Work by Wilfred Kalf
www.wilfredkalf.nl
Nose for it?
Most people follow their noses without question. Is your nose actually your instinct that is protruding from your face? Is it trying to escape you? When suffering a cold you might wish it did just clear off. Sometimes a nose sticks itself into someone else’s business, but strangely the owner of the nose is the one who has to face the consequences. Your nose informs. It alerts you to danger and food. You use it as a reference. Yet it also has other skills and not everyone’s nose is the same in this respect. Well, you hear people say someone has a nose for a particular thing. It is never actually something you can smell or is it? He has a nose for a good deal, she has a nose for a bargain, they have a nose for finding treasures.

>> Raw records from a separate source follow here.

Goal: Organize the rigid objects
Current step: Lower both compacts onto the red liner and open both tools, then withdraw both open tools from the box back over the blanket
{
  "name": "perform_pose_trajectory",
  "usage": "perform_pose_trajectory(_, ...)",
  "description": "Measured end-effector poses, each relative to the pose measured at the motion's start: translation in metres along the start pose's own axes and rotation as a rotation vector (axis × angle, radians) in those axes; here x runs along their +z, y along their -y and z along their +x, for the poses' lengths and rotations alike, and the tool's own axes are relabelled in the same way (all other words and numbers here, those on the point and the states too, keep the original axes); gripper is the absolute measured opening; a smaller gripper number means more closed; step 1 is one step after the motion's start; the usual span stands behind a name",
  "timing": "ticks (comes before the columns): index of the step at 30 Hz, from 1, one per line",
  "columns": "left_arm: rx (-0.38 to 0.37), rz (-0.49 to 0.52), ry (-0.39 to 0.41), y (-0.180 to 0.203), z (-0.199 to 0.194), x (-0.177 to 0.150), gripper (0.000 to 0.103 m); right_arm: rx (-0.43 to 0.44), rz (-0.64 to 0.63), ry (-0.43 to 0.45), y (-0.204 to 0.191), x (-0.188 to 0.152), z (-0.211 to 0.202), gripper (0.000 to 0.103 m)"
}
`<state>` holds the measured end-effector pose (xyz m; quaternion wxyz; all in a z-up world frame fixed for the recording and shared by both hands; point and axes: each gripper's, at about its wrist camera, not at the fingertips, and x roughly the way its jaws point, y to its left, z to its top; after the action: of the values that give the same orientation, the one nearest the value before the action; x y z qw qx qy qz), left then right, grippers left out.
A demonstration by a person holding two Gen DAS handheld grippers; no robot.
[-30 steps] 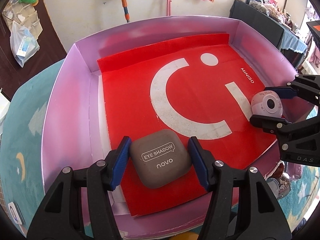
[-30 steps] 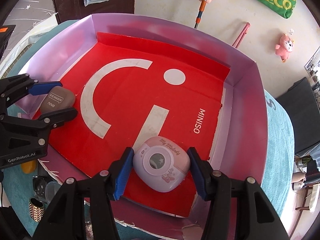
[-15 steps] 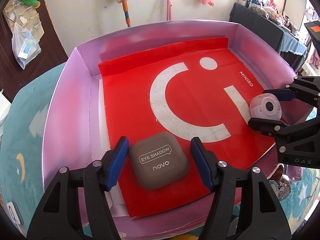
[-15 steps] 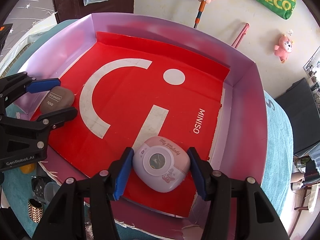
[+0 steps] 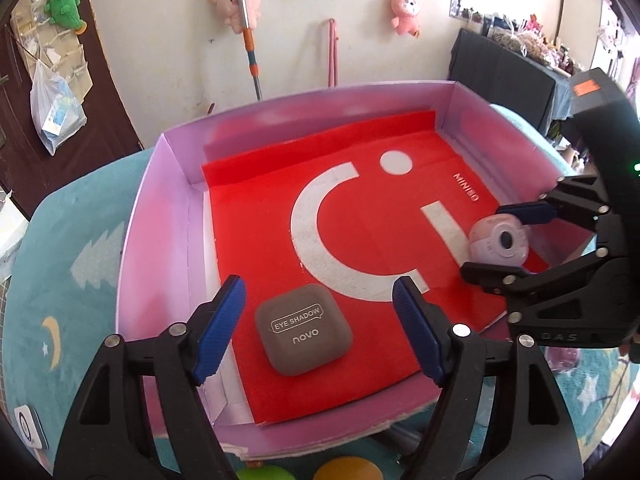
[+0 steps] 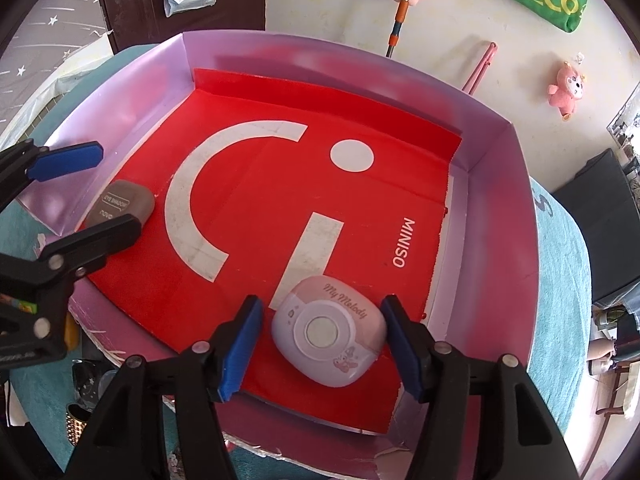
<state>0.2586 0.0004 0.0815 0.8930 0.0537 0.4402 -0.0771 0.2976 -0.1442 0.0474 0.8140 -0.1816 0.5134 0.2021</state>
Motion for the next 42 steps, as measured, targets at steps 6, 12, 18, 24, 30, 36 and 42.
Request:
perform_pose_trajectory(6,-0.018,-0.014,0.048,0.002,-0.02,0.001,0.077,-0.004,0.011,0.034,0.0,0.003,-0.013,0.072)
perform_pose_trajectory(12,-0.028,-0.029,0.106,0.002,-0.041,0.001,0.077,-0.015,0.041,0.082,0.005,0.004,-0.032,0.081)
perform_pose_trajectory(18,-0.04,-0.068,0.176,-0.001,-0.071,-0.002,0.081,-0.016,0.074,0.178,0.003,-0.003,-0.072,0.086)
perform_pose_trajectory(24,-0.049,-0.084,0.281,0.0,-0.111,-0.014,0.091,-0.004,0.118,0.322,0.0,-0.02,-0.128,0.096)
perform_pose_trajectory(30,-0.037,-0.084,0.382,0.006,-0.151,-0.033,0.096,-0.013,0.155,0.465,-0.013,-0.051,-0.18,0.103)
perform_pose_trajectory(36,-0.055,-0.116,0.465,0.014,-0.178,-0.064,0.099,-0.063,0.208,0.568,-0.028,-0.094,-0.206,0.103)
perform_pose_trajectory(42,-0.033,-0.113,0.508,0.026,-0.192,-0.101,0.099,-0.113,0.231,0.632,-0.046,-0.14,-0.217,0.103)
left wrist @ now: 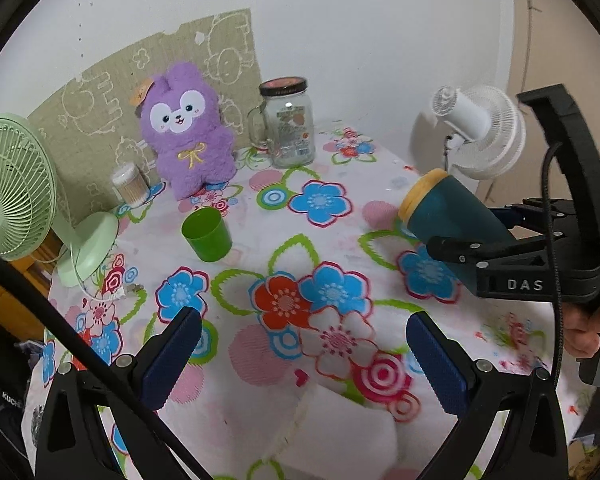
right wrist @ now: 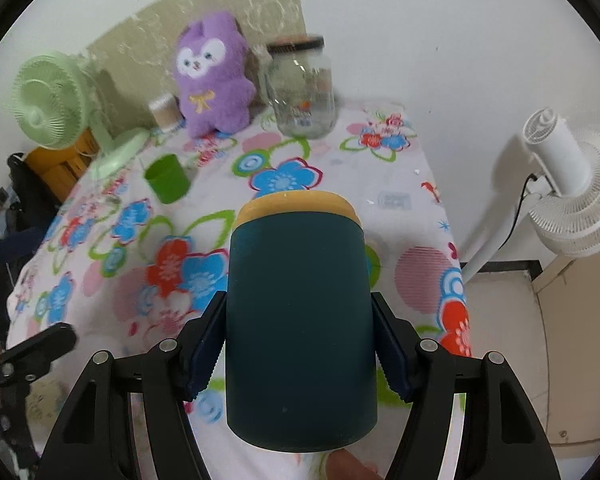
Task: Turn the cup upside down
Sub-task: 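Close the right gripper around the body of the teal cup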
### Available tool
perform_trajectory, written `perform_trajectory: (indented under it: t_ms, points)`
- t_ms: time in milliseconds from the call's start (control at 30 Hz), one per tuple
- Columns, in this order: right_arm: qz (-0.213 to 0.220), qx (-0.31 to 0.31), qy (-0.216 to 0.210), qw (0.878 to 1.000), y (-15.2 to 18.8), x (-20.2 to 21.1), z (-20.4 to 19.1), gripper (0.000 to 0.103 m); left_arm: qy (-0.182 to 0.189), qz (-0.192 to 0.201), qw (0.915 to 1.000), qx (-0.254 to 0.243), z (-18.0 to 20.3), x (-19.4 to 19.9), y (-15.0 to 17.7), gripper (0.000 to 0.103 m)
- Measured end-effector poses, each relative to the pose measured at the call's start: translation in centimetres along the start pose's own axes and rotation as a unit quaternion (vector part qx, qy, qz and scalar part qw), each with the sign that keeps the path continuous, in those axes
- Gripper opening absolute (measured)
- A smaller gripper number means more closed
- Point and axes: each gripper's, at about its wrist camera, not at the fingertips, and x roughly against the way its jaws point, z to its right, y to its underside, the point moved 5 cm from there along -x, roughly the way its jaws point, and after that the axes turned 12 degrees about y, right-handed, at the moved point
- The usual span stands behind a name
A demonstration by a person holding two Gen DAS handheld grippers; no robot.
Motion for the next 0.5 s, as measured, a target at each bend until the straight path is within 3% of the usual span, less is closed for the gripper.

Where have all the noses gone?
Of course, noses are very useful for perching spectacles on, but eye-ware has been designed to take advantage of our protuberances. If you take a tumble, you use your hands to break your fall and save your nose. Smart move. A statue cannot do this. Which might explain why so many ancient statues have lost parts, if not all, of their noses. And let’s be honest, a piece of broken off nose is going to look a lot like a little piece of rock. If you stumbled across a 4000 year old weathered piece of nose, would you recognise it?
Points of reference
Things lend their identity and usefulness from the context in which they are placed or found. In other words, you know what you are looking at if you find it in a place you were expecting to find it. It is much more difficult to know what you are looking at without our usual points of reference. And so it is with brands, they provide us with a fast track, easy point of reference, saving us the effort of really looking closely, of thinking for ourselves. And if by chance you see a pebble lying near an ancient statue, trust your nose, you could have more in common than you think.